Windmills were once a common sight across the Great Plains and played an important role in the settlement of the American West. Windmills allowed settlers to farm the fertile plains in areas not blessed with abundant streams and rivers. Used primarily for pumping water from underground wells, wooden windmills dotted the landscape throughout the 19th century. Metal windmills, popluarlized by Thomas Perry and LaVerne Noyes of the Aeromotor Company, became more prevalent in the 20th century because of their increased efficiency. Metal wheels turned faster than wooden wheels, and with the improvements such as back gearing (which reduced the ratio of pump strokes per revolution) and self-oilers (which eliminated the need to climb the tower to add oil), wooden windmills became obsolete and were not produced after 1940.

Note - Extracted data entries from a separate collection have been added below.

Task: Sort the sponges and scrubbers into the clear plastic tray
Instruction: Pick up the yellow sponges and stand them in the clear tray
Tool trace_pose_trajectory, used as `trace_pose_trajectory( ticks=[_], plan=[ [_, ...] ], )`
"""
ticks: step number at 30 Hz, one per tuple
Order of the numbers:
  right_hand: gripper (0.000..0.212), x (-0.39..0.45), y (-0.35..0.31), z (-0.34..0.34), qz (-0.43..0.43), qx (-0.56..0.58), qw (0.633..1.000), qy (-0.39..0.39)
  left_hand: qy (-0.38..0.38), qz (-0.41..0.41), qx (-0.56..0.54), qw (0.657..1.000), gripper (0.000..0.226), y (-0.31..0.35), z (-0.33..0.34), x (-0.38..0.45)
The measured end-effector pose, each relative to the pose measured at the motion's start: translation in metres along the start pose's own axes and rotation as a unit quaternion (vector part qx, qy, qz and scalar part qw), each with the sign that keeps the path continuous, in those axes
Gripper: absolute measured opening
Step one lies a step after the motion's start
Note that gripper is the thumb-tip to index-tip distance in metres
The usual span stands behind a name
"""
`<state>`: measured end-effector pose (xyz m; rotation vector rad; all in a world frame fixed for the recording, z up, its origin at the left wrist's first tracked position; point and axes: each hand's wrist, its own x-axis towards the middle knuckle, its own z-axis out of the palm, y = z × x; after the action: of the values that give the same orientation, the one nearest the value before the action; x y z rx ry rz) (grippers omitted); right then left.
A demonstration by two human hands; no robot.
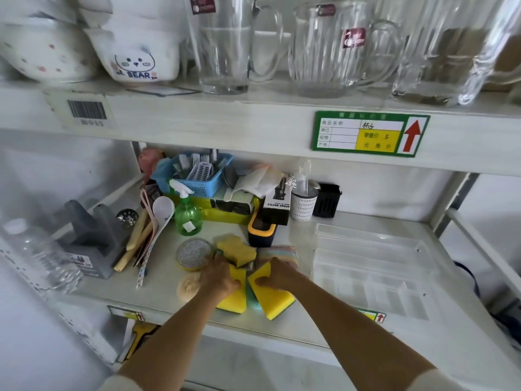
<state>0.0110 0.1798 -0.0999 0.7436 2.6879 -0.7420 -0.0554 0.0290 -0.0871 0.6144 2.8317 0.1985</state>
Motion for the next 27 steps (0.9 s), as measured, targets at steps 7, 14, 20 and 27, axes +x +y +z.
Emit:
trace_pose_trajectory(
  ticks=[7, 14, 20, 27],
  plan=[
    [0.078, -0.007, 0.002, -0.010, 0.001, 0.031, 0.999, 0.011, -0.033, -0.010, -0.065, 0.997, 0.078, -0.005, -0.006, -0.009],
    [0.050, -0.029, 0.000, -0.042, 0.006, 0.035, 0.990, 0.134, 0.036, -0.019, -0.082, 0.996, 0.064, -0.003, -0.033, -0.008],
    [0.049, -0.060, 0.011, -0.081, 0.028, 0.006, 0.966, 0.258, 0.111, 0.024, -0.158, 0.981, 0.067, 0.053, -0.052, -0.016],
    [0.053, -0.089, 0.056, -0.106, 0.050, -0.008, 0.957, 0.286, 0.128, 0.092, -0.184, 0.970, 0.059, 0.119, -0.039, -0.039]
  ],
)
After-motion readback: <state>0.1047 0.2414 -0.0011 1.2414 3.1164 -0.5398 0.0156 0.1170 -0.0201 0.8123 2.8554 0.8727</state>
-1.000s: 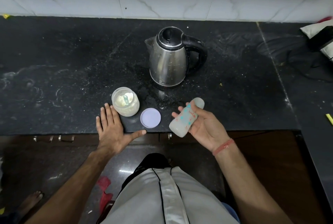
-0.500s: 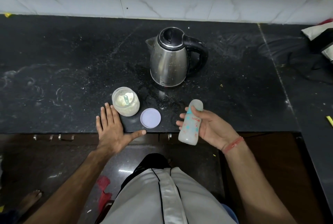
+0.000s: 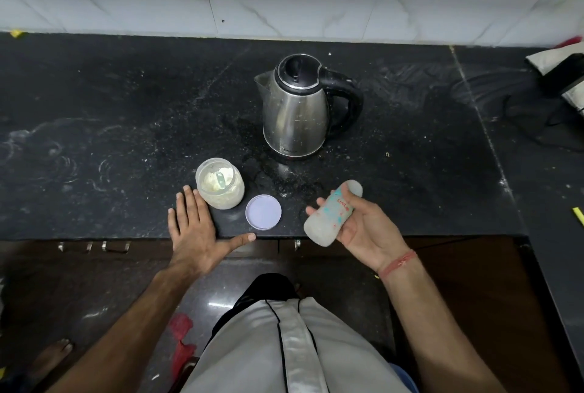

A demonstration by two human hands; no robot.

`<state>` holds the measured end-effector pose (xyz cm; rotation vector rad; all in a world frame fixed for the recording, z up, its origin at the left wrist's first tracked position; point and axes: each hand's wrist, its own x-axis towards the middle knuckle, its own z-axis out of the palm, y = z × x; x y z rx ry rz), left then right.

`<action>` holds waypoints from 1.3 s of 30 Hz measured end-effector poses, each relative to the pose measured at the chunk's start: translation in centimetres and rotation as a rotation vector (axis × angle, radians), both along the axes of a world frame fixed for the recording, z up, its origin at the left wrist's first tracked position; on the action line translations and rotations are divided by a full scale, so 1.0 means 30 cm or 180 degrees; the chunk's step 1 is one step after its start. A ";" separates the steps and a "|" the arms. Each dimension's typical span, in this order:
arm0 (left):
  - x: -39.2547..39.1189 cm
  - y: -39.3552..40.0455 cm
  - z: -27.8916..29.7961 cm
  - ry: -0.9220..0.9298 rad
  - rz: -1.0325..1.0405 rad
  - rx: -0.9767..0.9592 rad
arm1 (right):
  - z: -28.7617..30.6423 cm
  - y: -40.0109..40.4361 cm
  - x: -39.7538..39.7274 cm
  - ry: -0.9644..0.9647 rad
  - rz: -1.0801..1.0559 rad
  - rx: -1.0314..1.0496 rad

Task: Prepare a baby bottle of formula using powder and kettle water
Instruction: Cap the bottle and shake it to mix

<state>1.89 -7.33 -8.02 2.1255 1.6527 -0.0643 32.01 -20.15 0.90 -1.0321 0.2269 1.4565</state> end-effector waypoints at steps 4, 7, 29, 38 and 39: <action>0.002 -0.001 0.000 -0.0016 -0.0011 -0.0010 | -0.010 0.001 0.014 0.0299 -0.0642 0.0292; -0.001 0.004 -0.006 0.0019 0.0017 0.0005 | 0.006 0.000 0.014 0.0197 -0.0306 0.0151; -0.002 -0.002 0.004 -0.0005 -0.0002 -0.0053 | 0.029 0.028 0.012 -0.0516 0.0231 -0.0076; -0.002 -0.004 0.003 -0.0001 0.0008 -0.0018 | 0.031 0.050 0.008 -0.0643 0.0491 -0.0156; 0.002 -0.005 0.002 0.0001 0.0016 -0.0019 | 0.025 0.051 0.016 -0.0572 0.0245 -0.0085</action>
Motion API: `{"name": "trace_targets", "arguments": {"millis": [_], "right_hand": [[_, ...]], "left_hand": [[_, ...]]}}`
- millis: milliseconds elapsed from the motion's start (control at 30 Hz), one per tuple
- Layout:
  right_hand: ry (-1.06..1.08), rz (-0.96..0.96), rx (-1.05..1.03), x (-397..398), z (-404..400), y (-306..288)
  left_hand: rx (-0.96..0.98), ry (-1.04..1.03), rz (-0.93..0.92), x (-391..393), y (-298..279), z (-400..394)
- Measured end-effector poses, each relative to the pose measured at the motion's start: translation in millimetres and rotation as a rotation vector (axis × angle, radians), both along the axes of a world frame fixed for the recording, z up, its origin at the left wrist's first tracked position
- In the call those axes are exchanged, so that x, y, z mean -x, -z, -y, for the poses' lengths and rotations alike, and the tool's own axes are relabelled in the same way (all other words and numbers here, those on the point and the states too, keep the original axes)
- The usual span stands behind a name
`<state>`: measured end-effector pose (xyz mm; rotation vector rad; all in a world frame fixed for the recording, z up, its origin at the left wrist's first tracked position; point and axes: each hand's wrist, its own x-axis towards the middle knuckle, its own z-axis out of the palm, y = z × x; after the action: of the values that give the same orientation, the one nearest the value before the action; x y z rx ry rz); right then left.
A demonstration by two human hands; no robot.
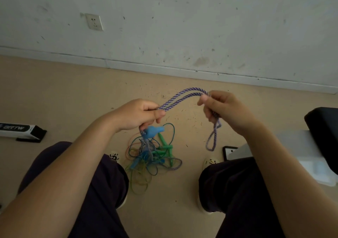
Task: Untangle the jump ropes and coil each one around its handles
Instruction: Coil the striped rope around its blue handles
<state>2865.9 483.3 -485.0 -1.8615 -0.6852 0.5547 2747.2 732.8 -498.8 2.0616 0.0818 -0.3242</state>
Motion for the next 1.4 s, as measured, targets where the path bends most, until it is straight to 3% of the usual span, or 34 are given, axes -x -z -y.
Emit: {"name": "trace_targets", "arguments": {"millis": [100,300,567,800,1067,1267,1400], "right_hand": [[-0.092,-0.056,0.029,14,-11,3],[-0.265,-0.125,0.11,26,-25,6],[-0.012,-0.069,-0.142,11,-18,11],[0.153,-0.045,-0.152,0,-10,10],[-0.123,-0.097,-0.001,14,-10,1],[-0.094,-0.111,0.025,22,-24,4],[0.01,-0.054,-0.082,16,-21,3]], "left_hand": [[0.18,0.025,-0.001,1,-2,16],[0.191,0.084,-0.034,-1,4,28],[0.057,0.011,-0.041,-4,2,15],[0.213,-0.05,-0.037,-1,-3,10],[0.416,-0.098,-0.011,3,-8,11],[0.408,-0.064,-0.037,1,-4,18],[0.384,-0.066,-0.047,0,-5,14]]}}
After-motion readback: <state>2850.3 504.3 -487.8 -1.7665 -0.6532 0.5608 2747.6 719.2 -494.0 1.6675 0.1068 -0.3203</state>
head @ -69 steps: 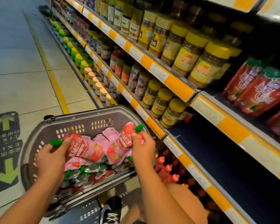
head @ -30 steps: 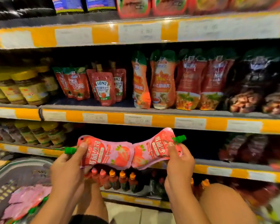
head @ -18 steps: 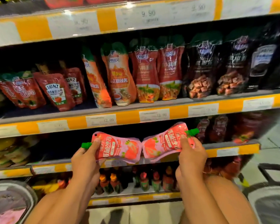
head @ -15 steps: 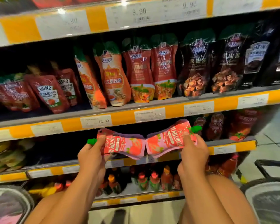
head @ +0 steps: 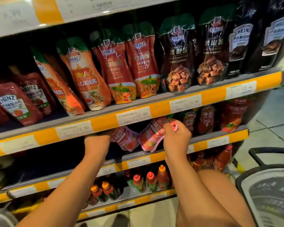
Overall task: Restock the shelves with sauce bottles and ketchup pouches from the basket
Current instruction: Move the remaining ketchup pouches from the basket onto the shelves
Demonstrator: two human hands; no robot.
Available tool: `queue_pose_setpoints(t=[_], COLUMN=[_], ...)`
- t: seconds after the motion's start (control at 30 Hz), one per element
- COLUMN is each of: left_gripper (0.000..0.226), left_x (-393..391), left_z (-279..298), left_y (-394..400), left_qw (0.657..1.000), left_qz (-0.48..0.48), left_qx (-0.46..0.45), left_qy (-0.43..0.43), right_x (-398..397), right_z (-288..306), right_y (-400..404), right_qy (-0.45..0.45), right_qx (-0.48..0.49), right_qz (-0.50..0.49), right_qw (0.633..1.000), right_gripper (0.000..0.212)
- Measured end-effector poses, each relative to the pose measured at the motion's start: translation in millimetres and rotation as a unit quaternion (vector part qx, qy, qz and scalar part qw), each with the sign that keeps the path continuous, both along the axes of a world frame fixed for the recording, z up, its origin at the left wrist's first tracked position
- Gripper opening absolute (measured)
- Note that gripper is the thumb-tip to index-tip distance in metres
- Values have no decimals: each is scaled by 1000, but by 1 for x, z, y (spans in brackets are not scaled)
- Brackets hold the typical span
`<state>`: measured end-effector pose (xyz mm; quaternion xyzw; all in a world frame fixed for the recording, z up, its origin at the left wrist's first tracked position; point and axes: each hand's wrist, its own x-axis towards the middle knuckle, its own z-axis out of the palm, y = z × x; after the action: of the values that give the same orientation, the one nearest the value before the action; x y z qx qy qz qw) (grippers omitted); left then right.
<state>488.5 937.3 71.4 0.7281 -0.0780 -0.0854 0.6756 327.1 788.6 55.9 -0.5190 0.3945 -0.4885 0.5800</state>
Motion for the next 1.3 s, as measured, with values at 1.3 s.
queue_pose_setpoints(t=[1.3], left_gripper=[42], left_x=[11], left_z=[-90], left_y=[-47], left_qw=[959], left_qz=[-209], left_qx=[174], left_qy=[-82], right_x=[24], right_z=[-39], right_y=[-31], right_qy=[305], right_qx=[-85], right_qz=[199], right_qw=[927], right_gripper=[52])
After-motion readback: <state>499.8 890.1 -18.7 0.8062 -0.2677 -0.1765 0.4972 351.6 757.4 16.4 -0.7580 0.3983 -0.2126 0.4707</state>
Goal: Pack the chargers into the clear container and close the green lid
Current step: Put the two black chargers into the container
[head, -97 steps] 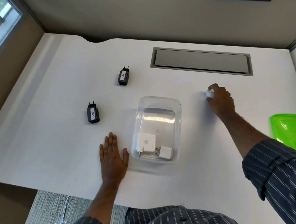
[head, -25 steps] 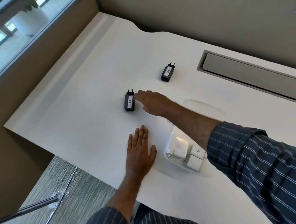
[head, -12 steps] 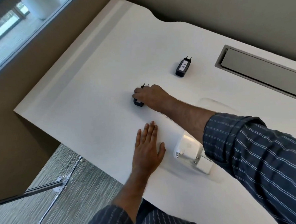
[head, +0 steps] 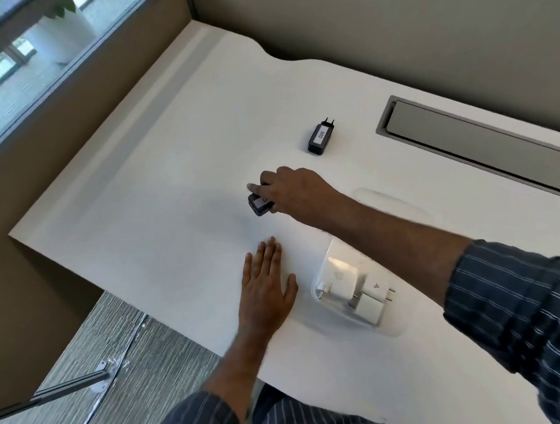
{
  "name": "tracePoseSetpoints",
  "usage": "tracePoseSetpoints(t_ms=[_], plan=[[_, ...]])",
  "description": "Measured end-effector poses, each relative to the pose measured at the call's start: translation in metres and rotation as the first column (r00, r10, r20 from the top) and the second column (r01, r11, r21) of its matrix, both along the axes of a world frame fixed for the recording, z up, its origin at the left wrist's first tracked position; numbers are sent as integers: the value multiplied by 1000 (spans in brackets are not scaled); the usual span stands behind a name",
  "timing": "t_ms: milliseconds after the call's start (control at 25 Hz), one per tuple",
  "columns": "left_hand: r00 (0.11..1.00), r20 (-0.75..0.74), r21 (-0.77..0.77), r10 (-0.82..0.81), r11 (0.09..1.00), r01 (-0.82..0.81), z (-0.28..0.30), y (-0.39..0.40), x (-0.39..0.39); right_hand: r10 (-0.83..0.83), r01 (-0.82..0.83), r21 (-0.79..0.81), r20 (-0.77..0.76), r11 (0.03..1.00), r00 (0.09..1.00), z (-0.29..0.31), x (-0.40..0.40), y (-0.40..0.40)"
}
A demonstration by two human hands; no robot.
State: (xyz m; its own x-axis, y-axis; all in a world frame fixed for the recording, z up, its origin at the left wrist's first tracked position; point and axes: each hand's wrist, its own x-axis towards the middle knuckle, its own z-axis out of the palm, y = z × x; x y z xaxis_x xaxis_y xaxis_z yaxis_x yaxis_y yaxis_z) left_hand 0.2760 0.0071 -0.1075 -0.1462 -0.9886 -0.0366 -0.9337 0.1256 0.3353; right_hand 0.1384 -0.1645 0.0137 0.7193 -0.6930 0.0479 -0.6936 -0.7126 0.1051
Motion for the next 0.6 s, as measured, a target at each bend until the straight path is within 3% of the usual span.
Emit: tracePoseSetpoints(t_ms=[320,600], plan=[[1000,-8,6,-1,1000,1,3,-1,0,-273,266,67,144,962,951,65,-55,69],[1000,-19,-6,-14,1000,14,3,0,1,-549,515,198,200,834,812,72,-107,126]])
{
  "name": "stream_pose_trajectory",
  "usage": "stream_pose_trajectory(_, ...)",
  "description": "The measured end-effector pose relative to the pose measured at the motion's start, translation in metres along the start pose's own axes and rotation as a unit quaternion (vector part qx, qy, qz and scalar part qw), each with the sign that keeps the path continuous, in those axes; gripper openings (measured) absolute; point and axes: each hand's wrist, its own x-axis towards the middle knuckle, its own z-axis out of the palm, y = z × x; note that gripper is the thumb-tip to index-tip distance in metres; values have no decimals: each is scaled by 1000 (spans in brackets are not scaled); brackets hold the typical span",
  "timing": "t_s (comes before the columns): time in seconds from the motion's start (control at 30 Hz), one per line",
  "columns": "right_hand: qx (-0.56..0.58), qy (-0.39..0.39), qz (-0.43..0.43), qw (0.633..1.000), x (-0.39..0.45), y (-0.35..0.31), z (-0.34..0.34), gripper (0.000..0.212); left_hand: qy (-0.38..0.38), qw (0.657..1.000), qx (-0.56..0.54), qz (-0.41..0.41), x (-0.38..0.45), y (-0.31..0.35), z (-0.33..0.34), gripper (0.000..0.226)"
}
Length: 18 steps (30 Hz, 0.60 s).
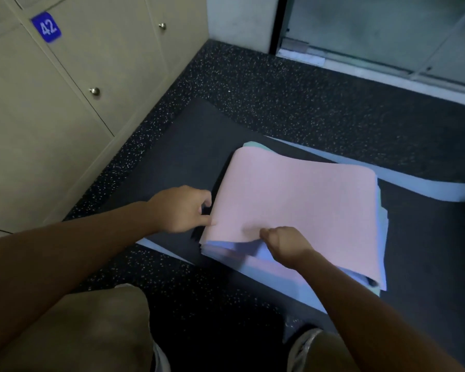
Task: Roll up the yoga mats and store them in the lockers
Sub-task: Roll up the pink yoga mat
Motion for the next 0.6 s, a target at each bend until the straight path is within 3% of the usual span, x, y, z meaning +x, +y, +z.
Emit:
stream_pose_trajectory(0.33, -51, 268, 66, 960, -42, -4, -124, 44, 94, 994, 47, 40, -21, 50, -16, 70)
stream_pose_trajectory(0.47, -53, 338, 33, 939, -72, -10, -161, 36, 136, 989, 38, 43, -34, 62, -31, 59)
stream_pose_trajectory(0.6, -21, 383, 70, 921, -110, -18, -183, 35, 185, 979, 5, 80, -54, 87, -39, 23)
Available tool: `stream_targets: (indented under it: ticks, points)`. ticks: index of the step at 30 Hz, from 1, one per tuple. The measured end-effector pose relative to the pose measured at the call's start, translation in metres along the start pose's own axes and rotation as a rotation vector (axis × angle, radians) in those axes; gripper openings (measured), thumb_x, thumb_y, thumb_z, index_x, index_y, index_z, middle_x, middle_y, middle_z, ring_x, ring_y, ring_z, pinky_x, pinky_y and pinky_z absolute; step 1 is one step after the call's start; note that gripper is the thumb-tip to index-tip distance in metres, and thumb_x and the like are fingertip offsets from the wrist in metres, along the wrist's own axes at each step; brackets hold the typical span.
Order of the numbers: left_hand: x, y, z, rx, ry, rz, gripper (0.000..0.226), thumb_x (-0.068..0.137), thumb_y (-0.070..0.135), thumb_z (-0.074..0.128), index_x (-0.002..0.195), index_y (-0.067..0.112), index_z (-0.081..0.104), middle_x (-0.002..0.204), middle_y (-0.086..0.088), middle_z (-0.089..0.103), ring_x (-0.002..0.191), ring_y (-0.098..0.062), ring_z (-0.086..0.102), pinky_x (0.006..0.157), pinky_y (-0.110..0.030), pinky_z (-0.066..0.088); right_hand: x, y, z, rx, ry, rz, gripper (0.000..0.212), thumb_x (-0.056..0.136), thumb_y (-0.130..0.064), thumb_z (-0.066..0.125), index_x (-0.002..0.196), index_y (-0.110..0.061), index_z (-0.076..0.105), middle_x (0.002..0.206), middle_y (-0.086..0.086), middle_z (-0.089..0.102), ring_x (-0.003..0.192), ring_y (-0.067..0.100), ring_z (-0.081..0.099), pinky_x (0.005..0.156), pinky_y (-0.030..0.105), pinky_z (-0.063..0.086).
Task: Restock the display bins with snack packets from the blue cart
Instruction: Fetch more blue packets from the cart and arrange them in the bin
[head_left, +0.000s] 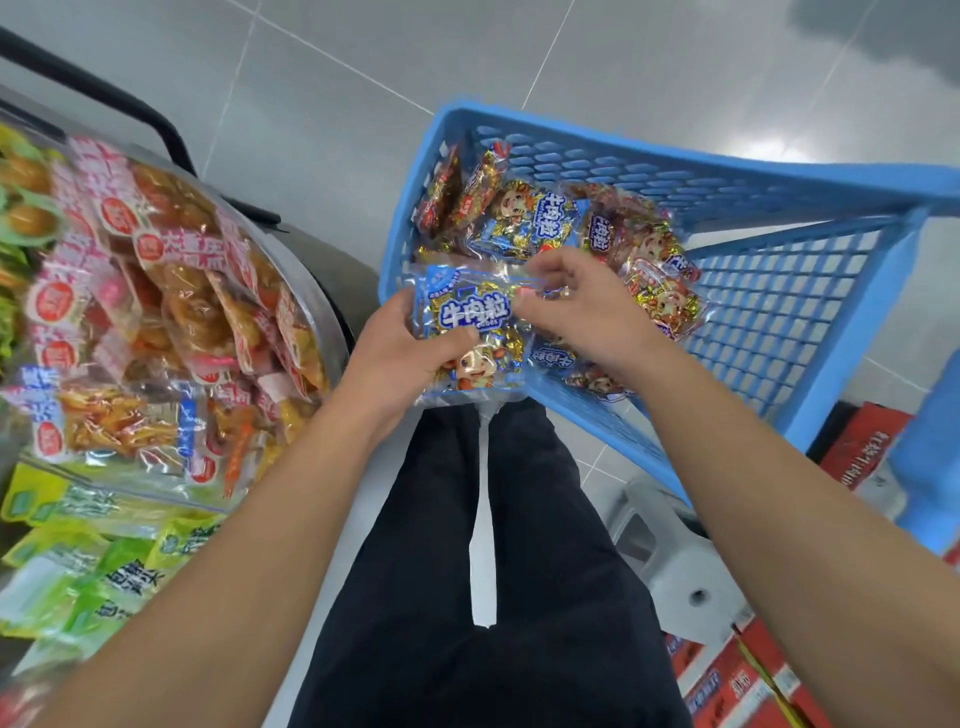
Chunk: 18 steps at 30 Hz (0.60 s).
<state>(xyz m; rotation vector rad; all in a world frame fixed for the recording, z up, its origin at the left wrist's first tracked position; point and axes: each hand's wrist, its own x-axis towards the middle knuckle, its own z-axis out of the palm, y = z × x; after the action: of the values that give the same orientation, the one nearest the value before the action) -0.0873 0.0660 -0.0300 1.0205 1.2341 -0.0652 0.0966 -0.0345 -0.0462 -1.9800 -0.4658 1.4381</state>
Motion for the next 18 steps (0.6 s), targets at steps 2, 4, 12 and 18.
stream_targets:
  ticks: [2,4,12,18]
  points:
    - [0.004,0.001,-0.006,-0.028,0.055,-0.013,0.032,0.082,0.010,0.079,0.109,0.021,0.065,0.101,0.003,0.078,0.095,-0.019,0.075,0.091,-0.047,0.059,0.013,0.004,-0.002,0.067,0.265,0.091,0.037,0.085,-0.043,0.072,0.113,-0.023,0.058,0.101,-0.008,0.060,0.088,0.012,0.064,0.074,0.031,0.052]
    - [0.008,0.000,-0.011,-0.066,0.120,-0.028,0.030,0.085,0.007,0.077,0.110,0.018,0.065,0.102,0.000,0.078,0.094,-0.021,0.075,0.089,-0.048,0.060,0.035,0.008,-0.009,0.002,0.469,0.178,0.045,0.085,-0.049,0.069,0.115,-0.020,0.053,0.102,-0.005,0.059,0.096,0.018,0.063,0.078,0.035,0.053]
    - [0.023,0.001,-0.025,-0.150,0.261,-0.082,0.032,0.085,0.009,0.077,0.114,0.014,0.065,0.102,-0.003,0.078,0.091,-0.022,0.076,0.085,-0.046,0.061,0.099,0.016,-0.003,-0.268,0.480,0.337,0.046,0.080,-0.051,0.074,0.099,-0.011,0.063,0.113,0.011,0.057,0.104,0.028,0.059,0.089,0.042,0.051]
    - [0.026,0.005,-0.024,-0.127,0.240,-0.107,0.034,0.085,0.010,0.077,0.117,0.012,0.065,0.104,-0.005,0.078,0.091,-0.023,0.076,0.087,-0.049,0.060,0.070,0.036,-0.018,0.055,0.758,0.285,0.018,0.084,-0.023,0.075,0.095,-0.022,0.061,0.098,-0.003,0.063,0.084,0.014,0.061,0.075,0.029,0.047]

To pump water from an underground reservoir, windmills used wind to move the rotors on the wheel which forced internal gears to move the pump rod in a reciprocal motion. The pump rod forced a plunger and check valve below the water table on the downstroke and forced water to the surface on the upstroke when the check valve on the plunger closed.
This Star 24 model windmill was likely purchased at the Hinshaw Merchantile Store by H.D. Horton in 1920 and used on his farm in Plevna, Kansas. The Star 24 was produced by Flint and Walling Manufacturing Company of Kendallville, Indiana and was one of the most popular models of the day. During a windstorm in 1948, the wheel was blown off the windmill but the tower was undamaged. The replacement wheel was a 6 1/2 foot Monitor WB model. The Monitor, named for the civil War battleship, was produced by the Baker Manufacturing Company of Evansville, Wisconsin, which had been producing windmills since 1872.